There are several different procedures and sources of bone that can be used for bone augmentation. Your oral surgeon will select a procedure depending on the type, location and number of implants to be used. If you need a bone graft, it is important that you and your oral surgeon discuss all of the options available to you.

Ridge-augmentation with Onlay Grafting

Onlay Grafting is typically reserved for cases where bone support is very deficient. A bone graft using your own bone is placed to increase the ridge width and/or height. In these situations, the graft is taken from another area inside your mouth and transplanted into the deficient area. Once transplanted, it will grow in its new location. This in-office procedure is usually performed using a sedative or general anesthesia.

Guided Tissue Regeneration (GTR) a.k.a. Guided Bone Regeneration (GBR)

GTR can be used is cases where the bone support mildly to moderately deficient. Your own bone can be used; however GTR is most often done using particulate bone substitutes. Using bone substitutes gives the advantage of not needing an additional procedure to take your own bone. There are several types and sources of bone substitutes. Your oral surgeon will discuss the most appropriate one with you.

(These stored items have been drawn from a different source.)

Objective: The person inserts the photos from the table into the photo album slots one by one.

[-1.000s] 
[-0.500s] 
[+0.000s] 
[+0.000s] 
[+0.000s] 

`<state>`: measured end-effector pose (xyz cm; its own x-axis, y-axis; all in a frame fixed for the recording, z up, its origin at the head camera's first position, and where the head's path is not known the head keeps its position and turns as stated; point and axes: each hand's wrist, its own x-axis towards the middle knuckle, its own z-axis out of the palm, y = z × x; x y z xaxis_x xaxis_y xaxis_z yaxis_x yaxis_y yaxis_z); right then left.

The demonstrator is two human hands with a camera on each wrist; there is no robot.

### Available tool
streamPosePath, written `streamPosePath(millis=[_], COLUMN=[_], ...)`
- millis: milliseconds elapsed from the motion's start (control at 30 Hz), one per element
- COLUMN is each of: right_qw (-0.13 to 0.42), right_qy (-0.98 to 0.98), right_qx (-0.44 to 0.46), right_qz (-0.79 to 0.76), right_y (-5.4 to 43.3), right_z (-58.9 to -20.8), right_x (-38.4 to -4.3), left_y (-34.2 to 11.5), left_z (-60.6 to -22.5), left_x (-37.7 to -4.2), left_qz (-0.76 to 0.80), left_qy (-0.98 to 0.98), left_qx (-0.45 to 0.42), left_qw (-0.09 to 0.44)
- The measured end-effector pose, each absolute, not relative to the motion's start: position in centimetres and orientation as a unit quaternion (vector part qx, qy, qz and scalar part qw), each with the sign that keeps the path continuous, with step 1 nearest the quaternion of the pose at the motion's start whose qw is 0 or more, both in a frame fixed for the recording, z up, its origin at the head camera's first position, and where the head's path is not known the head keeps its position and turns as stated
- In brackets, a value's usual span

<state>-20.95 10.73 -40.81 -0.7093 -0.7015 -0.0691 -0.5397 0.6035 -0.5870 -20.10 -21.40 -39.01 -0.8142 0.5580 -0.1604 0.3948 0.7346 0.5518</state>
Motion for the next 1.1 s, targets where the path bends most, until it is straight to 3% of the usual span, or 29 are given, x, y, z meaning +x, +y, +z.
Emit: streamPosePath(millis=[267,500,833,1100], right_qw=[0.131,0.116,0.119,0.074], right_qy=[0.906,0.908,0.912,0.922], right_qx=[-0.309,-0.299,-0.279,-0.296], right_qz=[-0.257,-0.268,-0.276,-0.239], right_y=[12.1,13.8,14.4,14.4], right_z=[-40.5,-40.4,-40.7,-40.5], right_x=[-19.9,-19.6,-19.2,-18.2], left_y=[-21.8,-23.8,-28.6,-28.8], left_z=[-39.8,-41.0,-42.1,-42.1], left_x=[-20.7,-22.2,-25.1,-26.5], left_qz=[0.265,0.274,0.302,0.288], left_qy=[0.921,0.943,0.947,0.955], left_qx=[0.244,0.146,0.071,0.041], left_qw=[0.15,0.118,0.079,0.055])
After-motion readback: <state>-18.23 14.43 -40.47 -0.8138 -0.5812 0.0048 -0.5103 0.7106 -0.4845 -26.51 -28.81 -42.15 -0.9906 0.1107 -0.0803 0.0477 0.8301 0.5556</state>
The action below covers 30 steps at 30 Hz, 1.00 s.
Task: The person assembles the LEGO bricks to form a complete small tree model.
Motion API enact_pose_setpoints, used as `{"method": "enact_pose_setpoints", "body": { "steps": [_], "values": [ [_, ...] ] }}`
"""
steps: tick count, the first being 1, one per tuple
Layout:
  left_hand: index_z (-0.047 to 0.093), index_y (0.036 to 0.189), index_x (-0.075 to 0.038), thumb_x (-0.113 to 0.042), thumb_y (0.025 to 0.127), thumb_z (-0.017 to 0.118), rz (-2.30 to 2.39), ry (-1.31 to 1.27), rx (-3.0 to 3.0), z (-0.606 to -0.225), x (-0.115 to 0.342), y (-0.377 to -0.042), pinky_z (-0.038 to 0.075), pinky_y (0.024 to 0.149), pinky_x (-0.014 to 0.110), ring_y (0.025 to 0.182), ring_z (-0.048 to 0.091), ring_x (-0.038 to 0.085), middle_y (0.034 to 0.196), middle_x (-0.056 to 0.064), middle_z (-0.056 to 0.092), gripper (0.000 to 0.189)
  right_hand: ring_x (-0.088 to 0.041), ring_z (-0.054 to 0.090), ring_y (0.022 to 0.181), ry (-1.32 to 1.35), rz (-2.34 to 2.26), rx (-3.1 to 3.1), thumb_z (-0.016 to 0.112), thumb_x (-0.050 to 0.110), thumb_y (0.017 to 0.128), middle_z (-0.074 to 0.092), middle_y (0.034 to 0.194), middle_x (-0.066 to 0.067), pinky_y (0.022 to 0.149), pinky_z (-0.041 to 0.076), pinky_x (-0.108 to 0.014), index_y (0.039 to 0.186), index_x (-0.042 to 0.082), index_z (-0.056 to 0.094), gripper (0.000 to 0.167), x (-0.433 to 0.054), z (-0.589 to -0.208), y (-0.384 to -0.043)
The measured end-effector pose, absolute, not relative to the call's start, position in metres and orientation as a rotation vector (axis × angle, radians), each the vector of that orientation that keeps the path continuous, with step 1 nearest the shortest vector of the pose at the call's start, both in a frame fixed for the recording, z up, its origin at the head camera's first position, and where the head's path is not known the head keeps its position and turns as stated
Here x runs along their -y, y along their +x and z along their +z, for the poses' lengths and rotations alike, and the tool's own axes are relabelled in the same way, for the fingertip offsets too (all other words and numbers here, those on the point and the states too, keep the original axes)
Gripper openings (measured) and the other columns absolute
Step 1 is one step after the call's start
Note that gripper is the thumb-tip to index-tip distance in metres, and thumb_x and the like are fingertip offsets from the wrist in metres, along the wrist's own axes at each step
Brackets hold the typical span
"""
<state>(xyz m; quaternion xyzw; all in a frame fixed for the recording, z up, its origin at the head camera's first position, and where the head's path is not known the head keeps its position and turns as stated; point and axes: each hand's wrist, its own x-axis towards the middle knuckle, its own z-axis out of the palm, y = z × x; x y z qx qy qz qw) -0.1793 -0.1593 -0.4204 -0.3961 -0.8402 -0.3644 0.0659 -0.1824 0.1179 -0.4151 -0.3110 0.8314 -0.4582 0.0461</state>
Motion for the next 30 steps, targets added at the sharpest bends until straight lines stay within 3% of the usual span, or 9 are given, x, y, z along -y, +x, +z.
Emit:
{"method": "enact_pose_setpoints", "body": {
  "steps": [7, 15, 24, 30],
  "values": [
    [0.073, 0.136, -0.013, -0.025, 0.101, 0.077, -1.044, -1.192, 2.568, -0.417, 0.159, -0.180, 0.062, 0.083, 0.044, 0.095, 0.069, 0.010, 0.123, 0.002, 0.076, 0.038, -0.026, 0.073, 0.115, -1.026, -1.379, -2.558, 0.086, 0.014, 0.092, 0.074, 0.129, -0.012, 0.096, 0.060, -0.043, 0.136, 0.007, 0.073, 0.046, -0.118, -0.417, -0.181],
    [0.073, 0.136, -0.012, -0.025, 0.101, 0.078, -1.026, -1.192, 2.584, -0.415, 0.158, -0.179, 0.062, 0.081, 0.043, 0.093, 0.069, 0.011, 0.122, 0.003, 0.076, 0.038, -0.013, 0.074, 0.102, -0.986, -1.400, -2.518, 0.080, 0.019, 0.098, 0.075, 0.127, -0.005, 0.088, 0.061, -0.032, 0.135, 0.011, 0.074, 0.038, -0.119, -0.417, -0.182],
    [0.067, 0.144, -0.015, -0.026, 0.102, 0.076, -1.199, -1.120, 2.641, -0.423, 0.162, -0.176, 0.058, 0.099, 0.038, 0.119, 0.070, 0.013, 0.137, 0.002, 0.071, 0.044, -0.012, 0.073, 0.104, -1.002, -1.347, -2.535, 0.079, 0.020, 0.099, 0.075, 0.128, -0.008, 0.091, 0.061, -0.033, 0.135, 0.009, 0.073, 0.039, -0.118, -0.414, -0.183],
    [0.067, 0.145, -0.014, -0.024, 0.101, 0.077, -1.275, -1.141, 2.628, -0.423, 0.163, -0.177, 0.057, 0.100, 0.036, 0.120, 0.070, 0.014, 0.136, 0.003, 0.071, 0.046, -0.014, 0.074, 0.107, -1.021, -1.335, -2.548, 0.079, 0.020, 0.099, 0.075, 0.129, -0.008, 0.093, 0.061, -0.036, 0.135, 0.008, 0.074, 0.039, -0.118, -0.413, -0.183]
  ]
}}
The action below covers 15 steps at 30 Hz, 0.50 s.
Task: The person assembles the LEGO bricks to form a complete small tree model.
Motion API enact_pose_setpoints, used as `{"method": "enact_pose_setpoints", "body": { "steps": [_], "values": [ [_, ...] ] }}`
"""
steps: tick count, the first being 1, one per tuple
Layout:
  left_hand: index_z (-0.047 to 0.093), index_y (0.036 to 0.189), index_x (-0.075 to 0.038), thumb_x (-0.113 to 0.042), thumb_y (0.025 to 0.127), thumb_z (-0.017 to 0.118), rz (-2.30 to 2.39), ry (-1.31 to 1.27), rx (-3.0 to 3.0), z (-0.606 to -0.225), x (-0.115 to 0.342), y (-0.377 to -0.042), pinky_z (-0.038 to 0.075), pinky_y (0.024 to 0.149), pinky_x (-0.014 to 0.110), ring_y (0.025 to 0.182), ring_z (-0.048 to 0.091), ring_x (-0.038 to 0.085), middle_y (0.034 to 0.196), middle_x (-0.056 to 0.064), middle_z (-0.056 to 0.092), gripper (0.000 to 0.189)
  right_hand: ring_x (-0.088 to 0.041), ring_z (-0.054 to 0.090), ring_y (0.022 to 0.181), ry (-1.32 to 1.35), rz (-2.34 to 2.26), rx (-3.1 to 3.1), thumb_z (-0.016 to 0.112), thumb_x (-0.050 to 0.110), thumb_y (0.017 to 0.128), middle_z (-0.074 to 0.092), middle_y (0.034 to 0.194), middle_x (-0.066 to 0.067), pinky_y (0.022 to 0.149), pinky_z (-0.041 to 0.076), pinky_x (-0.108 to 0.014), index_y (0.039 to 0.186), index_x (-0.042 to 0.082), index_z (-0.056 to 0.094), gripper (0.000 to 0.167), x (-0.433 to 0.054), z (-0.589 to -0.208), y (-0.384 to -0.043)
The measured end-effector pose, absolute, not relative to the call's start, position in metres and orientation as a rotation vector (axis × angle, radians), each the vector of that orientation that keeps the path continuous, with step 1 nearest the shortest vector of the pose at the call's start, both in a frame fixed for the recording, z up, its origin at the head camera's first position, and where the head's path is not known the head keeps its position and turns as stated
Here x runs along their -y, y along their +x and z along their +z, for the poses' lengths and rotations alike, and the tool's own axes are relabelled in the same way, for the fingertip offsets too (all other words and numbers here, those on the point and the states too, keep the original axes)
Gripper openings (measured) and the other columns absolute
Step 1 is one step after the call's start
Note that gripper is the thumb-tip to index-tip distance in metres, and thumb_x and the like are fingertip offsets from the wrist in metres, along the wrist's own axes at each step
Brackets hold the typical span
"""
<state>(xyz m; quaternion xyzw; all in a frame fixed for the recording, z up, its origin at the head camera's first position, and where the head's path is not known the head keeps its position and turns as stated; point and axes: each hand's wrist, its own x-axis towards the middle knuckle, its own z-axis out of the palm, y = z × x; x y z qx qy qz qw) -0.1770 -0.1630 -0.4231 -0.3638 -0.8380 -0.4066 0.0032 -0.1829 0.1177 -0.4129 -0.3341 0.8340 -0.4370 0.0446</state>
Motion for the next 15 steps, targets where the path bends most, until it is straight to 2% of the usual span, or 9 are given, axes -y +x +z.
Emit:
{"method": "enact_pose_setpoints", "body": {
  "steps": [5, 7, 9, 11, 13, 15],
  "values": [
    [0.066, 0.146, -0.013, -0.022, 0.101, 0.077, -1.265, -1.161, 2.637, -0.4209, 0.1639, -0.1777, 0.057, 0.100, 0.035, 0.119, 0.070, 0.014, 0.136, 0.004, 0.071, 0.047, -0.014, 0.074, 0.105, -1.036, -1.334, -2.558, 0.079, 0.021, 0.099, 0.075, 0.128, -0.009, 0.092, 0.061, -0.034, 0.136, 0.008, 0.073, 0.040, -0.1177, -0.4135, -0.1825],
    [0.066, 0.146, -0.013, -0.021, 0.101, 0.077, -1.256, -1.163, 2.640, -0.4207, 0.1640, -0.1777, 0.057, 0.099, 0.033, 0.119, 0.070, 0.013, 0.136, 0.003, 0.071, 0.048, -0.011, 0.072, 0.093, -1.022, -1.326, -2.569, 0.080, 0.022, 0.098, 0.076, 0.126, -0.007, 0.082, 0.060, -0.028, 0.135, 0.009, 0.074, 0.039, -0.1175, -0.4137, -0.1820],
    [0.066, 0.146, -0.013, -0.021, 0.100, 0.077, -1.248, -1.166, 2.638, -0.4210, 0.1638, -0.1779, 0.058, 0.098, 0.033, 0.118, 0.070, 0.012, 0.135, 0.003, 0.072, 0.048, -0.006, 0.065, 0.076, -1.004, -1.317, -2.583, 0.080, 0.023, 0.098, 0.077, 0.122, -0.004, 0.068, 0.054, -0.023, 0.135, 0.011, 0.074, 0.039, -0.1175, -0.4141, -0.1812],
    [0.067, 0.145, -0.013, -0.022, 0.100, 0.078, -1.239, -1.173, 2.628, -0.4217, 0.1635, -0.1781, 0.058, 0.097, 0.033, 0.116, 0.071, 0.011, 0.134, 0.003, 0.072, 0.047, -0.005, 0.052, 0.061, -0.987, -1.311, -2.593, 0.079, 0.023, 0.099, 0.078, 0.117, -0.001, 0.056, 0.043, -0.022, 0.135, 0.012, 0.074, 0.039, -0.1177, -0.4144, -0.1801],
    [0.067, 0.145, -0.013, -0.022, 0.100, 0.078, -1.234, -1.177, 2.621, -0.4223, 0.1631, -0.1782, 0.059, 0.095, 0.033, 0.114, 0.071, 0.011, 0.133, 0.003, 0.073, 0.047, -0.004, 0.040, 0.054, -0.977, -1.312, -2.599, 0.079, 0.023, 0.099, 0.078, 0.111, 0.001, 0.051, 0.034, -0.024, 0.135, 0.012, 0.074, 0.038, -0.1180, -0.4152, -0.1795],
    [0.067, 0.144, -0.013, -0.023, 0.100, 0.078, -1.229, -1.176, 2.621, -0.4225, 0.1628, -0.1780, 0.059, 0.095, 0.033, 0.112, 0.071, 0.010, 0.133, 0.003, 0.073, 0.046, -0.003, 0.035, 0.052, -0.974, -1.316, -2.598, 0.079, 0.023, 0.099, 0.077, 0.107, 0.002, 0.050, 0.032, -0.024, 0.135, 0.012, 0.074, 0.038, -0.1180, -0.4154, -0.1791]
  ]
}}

The deficient area is filled with bone or a bone substitute and covered with a protective membrane. Early on, the filler material will support the tissue surrounding the deficient area, and in time will be replaced by new bone.

Sinus Lift

A sinus lift, sometimes called a sinus augmentation, is surgery that adds bone to your upper jaw in the area of your molars and premolars to make it taller. The bone is added between your jaw and the maxillary sinuses, which are on either side of your nose. To make room for the bone, the sinus membrane has to be moved upward, or "lifted." A sinus lift is done when there is not enough bone in the upper jaw, or the sinuses are too close to the jaw, for dental implants to be placed.

Ridge Expansion and Ridge Spreading

A ridge expansion of spreading is a type of bone procedure that can be done when the jaw is not wide enough to support implants. Your surgeon uses special instruments to split or spread the area of jaw bone that supports the implant.

Distraction Osteogenesis

One of the newest procedures for augmenting areas of bone is called distraction osteogenesis. This procedure originally was used for lengthening the bones of patients with abnormally short legs. It now has been adapted for use in the mouth. A surgeon makes cuts in your jawbone to separate a piece of bone from the rest of the jaw. A titanium device inserted into the jaw with pins or screws holds the piece of bone apart from the rest of the jawbone. Over time, the space between the piece of bone and the jawbone is widened slightly by unscrewing the device, and the area between the pieces gradually fills in with bone. "Distraction" refers to the process of separating the two pieces of bone, and "osteogenesis" refers to the forming of new bone. Distraction osteogenesis is used more often to make the jawbone taller, but it can be used to increase the bone in any direction. The procedure is becoming more common.

Soft Tissue Grafting

When soft tissue support is deficient a Connective Tissue Graft may be performed A small piece of tissue is taken from your palate and placed to cover the defect.